What you have to do: Copy out every line holding the string "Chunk" from the records below.

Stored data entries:
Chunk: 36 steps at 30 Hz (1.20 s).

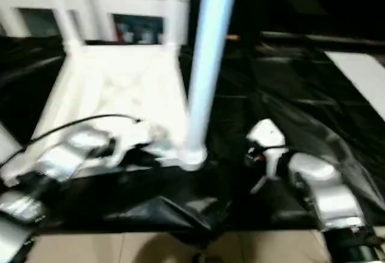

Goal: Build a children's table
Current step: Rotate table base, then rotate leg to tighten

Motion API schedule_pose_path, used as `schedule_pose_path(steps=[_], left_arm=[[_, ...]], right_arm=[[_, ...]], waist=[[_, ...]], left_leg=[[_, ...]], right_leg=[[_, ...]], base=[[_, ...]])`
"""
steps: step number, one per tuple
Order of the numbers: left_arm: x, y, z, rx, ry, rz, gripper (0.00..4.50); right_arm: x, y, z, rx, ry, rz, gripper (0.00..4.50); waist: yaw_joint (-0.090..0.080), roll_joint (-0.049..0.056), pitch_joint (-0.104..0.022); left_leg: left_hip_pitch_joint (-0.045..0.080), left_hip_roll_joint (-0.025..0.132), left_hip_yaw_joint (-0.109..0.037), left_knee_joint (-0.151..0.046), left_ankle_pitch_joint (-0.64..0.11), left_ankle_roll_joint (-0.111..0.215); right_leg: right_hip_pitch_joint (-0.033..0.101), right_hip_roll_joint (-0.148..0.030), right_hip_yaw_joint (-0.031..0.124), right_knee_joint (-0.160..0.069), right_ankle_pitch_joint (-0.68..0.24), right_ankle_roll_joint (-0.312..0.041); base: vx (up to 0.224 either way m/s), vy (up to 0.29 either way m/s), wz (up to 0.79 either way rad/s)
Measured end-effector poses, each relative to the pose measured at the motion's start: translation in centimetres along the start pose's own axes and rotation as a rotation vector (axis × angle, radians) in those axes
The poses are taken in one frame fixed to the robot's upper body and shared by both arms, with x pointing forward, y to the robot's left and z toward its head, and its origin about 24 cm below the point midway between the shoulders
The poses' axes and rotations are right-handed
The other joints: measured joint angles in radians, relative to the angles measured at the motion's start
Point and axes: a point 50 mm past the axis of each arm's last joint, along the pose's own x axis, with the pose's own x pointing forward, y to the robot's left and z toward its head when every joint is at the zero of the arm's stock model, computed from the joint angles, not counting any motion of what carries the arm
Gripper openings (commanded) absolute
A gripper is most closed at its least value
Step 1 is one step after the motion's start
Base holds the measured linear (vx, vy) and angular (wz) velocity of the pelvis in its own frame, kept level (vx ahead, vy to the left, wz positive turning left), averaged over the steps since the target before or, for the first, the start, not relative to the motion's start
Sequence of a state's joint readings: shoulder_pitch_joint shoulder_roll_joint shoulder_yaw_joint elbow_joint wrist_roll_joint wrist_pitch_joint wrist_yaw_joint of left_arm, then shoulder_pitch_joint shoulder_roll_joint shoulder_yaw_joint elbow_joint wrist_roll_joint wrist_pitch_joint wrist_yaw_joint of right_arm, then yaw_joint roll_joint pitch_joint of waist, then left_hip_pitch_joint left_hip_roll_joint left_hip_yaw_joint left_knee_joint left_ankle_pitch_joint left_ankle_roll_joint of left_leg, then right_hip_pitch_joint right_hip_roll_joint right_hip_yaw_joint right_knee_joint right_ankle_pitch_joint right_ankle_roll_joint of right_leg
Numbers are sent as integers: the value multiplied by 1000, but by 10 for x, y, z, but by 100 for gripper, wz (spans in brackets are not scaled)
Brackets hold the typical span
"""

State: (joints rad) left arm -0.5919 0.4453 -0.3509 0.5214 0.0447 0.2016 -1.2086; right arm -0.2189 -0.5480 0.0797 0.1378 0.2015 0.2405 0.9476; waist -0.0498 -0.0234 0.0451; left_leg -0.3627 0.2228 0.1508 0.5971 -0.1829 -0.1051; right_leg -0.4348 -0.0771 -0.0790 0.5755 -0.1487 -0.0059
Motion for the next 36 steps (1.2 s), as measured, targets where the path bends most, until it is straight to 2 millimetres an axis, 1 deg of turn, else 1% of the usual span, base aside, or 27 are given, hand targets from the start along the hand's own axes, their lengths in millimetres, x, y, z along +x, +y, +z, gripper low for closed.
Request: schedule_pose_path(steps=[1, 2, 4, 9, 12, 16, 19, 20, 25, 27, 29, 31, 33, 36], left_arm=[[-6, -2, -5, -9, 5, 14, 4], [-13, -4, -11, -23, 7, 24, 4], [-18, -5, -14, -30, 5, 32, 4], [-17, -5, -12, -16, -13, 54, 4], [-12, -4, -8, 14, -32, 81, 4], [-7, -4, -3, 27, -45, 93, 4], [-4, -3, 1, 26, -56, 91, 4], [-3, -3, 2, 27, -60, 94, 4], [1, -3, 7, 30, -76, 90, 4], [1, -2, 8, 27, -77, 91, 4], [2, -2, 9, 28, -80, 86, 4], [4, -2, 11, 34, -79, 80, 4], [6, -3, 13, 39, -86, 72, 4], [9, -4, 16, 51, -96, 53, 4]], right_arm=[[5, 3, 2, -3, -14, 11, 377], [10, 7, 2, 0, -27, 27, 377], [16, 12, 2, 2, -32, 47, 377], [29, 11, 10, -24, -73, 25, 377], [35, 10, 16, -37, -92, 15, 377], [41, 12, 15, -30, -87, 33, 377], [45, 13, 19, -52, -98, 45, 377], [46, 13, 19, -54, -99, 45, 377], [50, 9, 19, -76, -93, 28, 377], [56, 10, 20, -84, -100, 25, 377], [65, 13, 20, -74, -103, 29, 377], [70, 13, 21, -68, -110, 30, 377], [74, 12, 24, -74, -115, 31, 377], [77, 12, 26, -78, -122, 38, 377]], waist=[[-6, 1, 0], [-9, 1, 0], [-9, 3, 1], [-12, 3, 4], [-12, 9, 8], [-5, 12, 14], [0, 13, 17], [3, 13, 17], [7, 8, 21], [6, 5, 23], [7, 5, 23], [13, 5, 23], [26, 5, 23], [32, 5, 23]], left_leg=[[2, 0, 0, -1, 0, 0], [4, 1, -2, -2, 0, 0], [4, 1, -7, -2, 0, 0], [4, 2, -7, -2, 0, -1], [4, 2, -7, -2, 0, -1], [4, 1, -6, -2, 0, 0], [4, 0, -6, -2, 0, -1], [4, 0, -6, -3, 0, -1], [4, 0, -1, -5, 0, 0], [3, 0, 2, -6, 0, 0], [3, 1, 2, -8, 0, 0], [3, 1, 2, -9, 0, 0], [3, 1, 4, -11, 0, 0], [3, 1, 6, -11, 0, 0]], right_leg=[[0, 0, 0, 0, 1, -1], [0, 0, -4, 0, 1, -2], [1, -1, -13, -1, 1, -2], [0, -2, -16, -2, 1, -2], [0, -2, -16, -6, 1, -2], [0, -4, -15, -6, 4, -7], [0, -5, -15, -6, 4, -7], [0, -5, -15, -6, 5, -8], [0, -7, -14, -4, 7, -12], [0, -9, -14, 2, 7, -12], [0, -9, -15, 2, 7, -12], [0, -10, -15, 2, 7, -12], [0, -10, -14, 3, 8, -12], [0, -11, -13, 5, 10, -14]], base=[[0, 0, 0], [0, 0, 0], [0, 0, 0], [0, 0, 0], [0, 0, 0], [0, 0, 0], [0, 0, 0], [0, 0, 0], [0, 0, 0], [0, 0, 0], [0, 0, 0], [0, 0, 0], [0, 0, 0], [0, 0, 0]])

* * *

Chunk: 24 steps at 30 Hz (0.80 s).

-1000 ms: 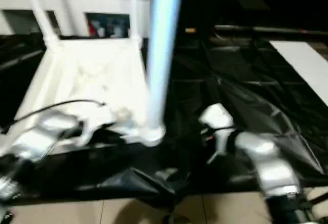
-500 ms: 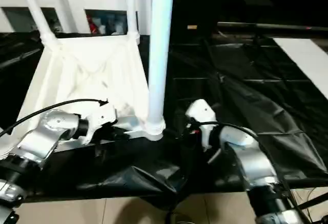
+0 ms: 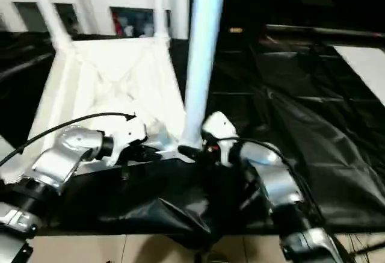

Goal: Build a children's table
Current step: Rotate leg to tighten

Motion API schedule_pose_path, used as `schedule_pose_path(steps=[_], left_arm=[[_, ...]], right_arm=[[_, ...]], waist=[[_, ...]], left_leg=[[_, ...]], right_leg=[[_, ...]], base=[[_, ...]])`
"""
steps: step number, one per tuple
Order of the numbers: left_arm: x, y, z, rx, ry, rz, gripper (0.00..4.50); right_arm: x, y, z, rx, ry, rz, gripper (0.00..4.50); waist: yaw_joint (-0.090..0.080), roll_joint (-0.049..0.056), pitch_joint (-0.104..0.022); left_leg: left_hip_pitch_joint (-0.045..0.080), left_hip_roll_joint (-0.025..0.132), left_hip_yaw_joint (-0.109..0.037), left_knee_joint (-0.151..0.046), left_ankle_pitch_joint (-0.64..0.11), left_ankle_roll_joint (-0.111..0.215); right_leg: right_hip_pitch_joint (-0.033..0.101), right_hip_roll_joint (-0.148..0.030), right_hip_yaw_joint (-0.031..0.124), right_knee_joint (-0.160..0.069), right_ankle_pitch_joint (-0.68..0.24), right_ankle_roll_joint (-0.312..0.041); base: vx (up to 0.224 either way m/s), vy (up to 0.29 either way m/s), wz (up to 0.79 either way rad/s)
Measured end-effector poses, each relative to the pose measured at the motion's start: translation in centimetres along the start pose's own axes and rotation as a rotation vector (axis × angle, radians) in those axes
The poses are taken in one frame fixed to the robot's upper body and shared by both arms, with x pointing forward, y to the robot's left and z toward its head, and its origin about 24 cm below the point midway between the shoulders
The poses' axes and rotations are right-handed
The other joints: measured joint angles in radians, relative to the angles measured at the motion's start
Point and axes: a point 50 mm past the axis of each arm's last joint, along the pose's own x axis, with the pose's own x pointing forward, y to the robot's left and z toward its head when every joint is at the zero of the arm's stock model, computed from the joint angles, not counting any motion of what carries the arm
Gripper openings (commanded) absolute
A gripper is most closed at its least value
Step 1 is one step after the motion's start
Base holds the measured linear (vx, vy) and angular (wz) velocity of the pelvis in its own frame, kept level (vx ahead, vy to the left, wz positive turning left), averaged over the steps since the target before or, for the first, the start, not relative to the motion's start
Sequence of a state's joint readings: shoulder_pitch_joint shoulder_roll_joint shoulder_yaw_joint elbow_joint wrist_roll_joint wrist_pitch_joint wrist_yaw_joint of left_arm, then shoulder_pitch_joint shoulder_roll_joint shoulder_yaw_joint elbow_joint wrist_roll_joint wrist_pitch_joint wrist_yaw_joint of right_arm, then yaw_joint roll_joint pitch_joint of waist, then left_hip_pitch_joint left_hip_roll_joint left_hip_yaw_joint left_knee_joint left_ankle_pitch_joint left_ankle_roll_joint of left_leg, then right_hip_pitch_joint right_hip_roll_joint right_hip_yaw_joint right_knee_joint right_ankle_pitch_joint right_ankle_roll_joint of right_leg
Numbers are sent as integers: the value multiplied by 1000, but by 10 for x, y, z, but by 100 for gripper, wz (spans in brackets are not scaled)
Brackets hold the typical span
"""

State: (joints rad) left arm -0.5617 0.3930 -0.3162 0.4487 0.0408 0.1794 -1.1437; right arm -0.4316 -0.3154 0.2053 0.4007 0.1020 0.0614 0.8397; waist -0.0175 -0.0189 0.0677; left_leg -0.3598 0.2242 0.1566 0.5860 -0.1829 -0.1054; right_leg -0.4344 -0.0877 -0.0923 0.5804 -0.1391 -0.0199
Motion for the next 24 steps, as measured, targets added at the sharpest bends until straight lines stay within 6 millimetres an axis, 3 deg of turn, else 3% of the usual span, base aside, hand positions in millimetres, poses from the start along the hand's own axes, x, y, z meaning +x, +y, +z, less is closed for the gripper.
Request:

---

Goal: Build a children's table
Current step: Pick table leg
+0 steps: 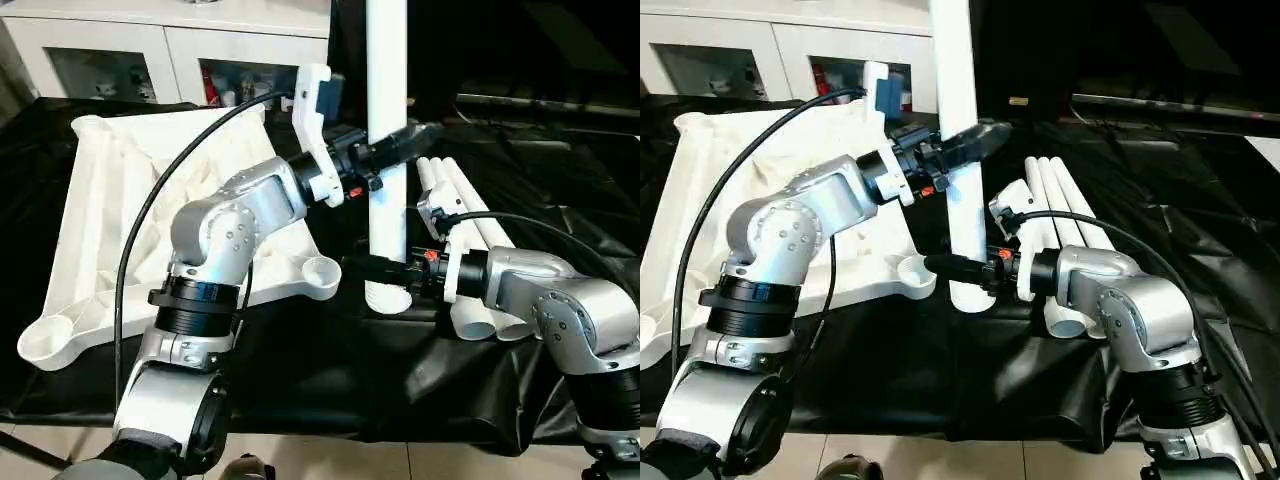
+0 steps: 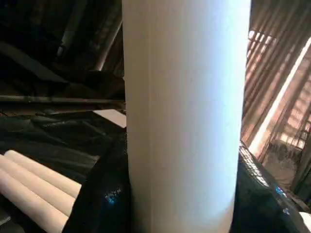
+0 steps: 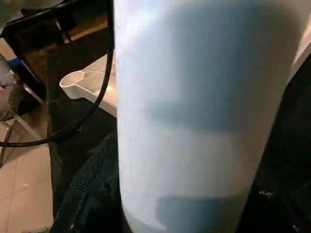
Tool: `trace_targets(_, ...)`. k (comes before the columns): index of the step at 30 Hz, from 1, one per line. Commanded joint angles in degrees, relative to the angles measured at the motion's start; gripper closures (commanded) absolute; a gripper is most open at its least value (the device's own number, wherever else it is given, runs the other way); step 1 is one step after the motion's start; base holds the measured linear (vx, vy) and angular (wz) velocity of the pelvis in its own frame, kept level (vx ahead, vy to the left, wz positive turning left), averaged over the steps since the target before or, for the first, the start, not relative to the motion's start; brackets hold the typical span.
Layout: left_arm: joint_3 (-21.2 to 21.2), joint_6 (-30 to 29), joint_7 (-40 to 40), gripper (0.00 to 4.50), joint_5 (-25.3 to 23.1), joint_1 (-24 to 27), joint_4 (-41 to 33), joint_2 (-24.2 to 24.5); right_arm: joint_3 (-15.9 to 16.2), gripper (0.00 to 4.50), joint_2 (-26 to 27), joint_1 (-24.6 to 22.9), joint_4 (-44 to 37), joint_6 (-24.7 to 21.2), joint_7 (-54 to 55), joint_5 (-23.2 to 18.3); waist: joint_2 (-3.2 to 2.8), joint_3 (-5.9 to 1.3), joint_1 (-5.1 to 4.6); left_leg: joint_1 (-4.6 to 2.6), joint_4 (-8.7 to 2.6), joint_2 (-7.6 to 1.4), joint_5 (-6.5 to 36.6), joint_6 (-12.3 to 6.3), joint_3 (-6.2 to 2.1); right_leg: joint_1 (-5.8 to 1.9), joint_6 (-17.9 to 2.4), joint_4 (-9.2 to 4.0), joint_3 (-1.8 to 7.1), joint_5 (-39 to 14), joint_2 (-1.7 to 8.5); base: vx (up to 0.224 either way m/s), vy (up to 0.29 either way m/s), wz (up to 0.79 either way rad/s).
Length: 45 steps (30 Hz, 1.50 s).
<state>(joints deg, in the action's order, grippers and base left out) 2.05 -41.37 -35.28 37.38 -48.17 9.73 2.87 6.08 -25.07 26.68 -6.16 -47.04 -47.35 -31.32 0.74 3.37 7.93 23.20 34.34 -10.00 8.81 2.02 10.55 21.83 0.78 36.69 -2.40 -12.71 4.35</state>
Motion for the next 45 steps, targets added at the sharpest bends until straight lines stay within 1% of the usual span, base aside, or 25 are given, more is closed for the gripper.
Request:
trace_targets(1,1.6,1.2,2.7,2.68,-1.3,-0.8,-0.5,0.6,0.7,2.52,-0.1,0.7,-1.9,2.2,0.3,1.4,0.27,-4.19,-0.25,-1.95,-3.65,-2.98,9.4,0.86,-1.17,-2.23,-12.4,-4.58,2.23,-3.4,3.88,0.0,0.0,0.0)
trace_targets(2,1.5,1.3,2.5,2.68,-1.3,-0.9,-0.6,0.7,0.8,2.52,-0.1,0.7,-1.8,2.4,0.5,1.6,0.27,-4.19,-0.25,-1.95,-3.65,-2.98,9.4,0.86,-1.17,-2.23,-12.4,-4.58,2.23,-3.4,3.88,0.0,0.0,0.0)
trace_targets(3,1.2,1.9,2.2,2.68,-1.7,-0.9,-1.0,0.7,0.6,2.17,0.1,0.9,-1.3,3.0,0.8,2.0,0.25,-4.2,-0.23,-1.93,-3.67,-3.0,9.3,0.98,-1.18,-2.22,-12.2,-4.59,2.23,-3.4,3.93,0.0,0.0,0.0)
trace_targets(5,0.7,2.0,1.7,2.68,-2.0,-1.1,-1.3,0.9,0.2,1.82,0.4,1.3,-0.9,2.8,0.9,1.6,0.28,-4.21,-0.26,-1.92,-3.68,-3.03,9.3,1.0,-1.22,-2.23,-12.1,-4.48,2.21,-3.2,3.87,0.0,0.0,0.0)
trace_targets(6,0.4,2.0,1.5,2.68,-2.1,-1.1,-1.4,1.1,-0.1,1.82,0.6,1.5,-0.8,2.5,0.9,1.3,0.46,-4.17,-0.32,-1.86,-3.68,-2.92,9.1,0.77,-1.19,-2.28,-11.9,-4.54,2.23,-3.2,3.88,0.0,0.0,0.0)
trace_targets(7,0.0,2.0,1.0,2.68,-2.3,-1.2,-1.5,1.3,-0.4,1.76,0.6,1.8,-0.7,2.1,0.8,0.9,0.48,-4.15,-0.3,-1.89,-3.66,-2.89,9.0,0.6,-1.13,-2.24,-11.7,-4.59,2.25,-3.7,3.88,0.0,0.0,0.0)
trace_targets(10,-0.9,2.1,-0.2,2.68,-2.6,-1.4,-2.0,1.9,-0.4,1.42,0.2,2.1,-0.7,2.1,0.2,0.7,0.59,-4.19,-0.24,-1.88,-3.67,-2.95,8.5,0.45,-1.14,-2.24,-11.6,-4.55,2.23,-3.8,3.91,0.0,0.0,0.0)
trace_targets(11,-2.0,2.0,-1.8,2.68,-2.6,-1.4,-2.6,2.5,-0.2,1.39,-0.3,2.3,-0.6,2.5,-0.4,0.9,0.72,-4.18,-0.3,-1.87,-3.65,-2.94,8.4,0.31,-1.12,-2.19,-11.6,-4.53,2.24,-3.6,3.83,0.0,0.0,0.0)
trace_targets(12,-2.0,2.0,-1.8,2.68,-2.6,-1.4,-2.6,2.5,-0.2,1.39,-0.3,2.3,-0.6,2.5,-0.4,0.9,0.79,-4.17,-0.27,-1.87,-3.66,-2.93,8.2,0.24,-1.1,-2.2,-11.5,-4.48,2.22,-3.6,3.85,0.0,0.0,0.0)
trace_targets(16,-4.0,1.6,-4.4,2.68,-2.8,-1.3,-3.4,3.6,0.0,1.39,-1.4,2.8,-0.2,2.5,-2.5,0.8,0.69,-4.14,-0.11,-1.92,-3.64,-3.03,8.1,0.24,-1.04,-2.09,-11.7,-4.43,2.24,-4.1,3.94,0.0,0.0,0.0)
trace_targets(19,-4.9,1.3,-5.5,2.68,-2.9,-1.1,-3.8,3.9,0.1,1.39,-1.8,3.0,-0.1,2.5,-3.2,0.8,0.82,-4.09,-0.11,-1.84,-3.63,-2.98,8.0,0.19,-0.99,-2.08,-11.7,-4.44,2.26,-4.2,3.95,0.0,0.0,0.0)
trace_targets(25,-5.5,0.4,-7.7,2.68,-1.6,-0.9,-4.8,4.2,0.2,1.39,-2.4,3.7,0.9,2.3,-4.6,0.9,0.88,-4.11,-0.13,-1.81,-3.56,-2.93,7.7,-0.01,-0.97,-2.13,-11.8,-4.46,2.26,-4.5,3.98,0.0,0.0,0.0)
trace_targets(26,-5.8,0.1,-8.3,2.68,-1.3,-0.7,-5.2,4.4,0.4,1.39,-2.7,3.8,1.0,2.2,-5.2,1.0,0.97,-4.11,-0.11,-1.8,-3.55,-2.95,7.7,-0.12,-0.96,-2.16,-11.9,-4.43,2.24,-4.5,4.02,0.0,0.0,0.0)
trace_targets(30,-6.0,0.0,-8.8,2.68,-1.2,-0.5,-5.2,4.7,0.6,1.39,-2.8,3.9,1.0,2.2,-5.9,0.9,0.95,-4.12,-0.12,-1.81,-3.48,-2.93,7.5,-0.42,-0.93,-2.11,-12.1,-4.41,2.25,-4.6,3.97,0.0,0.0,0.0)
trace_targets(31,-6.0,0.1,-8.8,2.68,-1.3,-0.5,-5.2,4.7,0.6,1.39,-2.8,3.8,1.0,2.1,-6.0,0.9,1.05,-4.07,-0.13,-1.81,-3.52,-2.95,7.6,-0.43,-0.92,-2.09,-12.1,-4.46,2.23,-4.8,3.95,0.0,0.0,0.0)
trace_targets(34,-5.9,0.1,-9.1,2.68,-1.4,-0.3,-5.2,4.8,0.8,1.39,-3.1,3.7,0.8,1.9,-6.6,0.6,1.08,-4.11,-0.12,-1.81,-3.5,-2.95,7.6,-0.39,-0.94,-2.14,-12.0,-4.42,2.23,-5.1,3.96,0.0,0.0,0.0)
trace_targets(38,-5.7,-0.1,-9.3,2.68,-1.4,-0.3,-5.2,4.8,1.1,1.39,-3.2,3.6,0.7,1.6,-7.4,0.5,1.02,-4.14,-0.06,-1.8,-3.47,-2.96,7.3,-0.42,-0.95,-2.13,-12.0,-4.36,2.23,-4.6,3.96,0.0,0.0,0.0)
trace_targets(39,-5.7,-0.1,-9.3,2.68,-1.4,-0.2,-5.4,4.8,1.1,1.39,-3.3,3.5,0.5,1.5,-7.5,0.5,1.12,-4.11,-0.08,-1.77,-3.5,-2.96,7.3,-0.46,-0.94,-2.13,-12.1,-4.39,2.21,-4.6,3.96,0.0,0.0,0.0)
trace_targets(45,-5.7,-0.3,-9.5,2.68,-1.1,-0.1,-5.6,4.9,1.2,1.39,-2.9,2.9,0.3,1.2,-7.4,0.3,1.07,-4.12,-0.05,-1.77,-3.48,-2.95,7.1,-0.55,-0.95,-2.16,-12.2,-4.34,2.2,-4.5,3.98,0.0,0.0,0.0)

Completed exercise:
Chunk: 36 steps at 30 Hz (1.20 s).
Chunk: 24 steps at 30 Hz (0.80 s).

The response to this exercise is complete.